Fairness is only a simple concept because competitors fundamentally don’t care very much about the suffering of people unlike themselves – either that or they are simply blind to the suffering of others, which amounts to the same thing.
You have hit upon a salient point here Philip. The competitive aspect of capitalism should be of the type that benefits all of us, by moving us in the direction of having more of our needs and wants met with less overall time and energy expenditure.
The forms of competition in practice today no longer meet this requirement.
Clearly, some mechanism is required to limit the “competition” to that between ideas about how to move us all forward in this sense and should not be a struggle by a few to gain privileged access to resources made available only through the efforts of the many.
The fundamental basis of this article is set up on two false premises. Firstly, we must choose between either/or, competition or cooperation, when in reality we choose both. Secondly, that the quantity of resources available to human beings is inelastic. So in the first case, for example, we may compete for advancement in the organization we work for but cooperate with our colleagues in order to compete in the outside world against other organizations. In the second case, because we are able to cooperate (and the development of human language suggests a strong instinct for cooperation) we are able to engage in a Division of Labor which better facilitates increased harvesting (which includes genetic manipulation of plants and animals through selective breeding processes) of natural resources and increased production of manufactured goods and deployment of services.

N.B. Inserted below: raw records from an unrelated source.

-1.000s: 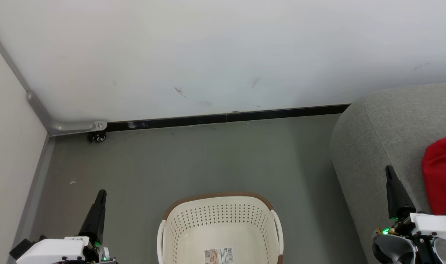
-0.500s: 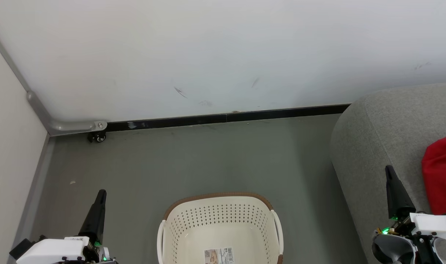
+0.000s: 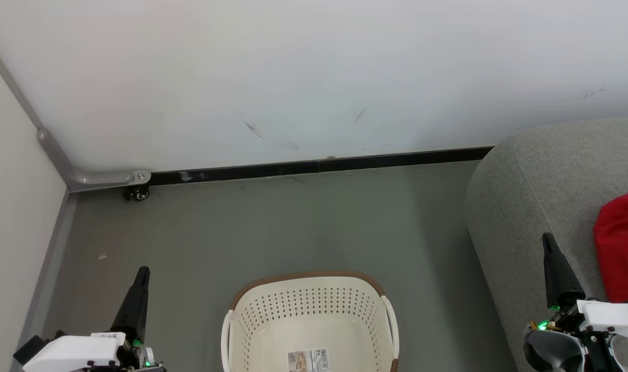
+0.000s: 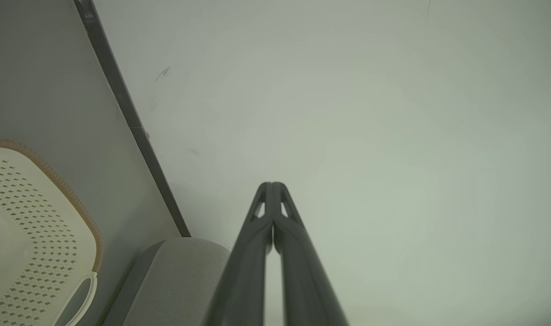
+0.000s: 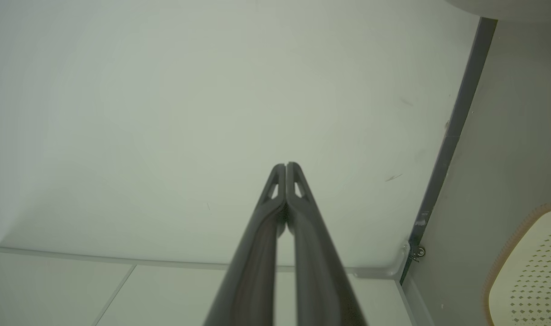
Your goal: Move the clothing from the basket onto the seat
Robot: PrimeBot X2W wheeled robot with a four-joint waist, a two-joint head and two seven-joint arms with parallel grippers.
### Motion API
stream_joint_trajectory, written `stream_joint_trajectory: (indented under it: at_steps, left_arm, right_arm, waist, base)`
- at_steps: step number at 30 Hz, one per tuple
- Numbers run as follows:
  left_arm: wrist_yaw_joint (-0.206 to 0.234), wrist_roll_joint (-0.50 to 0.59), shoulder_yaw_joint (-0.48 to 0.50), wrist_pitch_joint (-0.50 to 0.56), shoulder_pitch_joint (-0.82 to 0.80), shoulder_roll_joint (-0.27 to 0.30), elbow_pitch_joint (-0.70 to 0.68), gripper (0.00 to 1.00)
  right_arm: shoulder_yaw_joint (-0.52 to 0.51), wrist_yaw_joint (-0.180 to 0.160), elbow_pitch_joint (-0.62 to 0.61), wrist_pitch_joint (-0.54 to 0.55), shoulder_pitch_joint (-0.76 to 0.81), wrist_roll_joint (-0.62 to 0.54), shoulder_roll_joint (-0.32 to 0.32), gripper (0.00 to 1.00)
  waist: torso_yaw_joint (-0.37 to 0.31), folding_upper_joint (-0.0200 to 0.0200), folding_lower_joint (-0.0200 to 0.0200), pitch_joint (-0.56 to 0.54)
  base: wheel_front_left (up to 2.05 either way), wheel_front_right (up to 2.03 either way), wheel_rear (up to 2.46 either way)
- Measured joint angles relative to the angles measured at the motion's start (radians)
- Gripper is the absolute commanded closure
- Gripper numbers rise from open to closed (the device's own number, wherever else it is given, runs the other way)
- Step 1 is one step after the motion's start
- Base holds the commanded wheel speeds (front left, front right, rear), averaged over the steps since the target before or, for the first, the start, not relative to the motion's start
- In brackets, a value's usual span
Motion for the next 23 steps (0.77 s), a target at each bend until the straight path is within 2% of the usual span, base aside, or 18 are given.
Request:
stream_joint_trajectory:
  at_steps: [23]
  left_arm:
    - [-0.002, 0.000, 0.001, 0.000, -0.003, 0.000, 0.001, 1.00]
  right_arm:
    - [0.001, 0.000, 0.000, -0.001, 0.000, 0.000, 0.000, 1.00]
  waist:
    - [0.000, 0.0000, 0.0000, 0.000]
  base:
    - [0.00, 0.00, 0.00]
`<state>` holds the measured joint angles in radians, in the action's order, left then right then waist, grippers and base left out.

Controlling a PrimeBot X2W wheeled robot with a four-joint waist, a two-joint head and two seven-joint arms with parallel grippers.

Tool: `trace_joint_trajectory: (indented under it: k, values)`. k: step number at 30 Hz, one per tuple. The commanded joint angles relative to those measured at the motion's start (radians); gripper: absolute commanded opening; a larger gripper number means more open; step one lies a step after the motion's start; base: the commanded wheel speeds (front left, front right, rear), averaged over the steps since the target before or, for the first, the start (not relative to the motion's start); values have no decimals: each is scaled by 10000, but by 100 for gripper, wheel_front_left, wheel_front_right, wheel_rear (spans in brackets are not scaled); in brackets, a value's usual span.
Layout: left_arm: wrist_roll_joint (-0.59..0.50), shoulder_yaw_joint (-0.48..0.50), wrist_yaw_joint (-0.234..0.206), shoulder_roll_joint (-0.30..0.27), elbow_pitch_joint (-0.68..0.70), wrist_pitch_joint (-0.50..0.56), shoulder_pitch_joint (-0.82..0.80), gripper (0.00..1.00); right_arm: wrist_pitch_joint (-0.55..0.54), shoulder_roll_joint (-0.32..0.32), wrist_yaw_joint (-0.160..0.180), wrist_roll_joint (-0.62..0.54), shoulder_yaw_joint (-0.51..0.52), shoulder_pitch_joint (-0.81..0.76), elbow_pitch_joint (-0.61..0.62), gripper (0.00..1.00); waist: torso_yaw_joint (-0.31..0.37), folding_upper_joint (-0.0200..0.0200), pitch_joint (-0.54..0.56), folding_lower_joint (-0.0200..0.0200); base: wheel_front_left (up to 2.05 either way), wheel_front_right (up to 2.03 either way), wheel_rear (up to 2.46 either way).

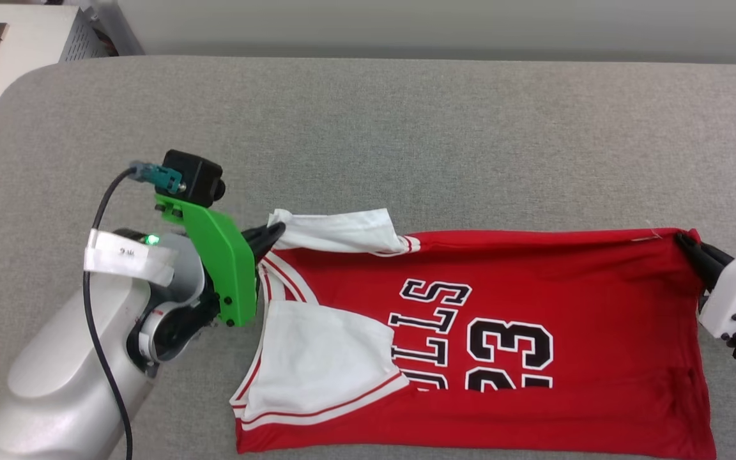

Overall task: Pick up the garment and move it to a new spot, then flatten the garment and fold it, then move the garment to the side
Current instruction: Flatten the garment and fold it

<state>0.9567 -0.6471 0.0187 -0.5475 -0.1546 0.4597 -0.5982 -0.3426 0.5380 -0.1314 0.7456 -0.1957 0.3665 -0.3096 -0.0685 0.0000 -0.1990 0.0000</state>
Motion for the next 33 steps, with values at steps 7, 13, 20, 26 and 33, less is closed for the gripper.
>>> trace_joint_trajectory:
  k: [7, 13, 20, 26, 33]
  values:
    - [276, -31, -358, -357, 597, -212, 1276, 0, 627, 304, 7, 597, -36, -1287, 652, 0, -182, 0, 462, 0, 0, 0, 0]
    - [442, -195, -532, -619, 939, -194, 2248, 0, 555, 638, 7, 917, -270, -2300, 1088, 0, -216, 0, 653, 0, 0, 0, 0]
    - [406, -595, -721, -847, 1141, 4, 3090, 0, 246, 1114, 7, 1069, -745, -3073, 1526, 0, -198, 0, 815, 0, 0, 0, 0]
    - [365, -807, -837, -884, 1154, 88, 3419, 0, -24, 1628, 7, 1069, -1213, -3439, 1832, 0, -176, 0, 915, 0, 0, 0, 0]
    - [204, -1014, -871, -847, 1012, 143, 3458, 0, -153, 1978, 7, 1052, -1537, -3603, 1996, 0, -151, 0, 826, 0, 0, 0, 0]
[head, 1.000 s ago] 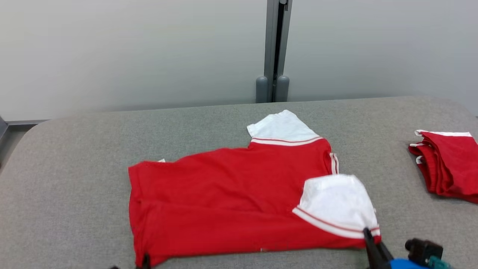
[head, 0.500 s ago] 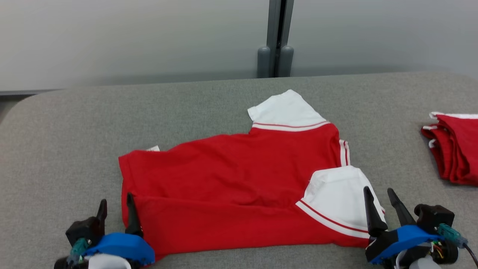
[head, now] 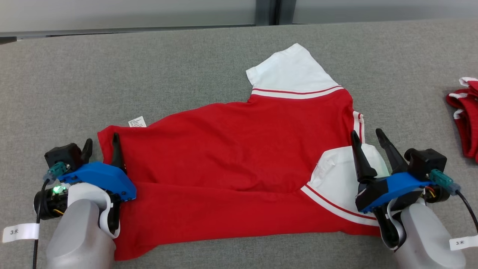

The missing understanding in consideration of the evolutionary process is as the sociobiologist Martin Nowak argues “natural cooperation” which acts as “a third fundamental principle of evolution beside mutation and natural selection”. It is this recent insight which allows us as a species to escape inaccurate narrow Malthusian profiling and move to the more fortuitous and accurate eusocial profiling of Nowak and his Harvard colleague E. O. Wilson. Indeed as you will read in Nowak’s article “Five Rules for the Evolution of Cooperation” below “a population of only cooperators has the highest average fitness, whereas a population of only defectors has the lowest”. The reasons for this are fairly self-explanatory on an overtly pessimistic Hobbesian view that “the condition of man… is a condition of war of everyone against everyone” because war destroys resources not builds them.
Apologies. The first line of my last comment should read:-
“The fundamental basis of this excellent article is set up on two false premises.”
The article may be completely logical and the best way to sell the idea, but I am coming to think that for the sake of reducing fragility, the problem is really that the government has given to much of the fiat currency to the wealthy who are squirreling it away rather than putting it to work in the economy. It might be easier to kiss this money good-bye and just create more money to be put to better use. However, the idle money cannot be ignored. As long as it exists, there is the chance that it will be taken out from under the mattress and put to use just at the most inopportune time in the economic cycle. This will cause inflation.
Better to cut the downside risk of inflation, something the Republicans claim to be worried about, by taxing back the idle “money” and putting it to the use it should have been put to in the first place.
That risk has always been present. The deficit is endogenous, mostly. Still, massive changes in savings rates (in either direction) can overwhelm the automatic stabilizers, never mind the ability of Congress to respond. JG would improve the automatic stabilizers, and awareness of MMT might even make it easier to make small legislative changes (although I would prefer a smaller group with limited ability to make small changes in tax rates).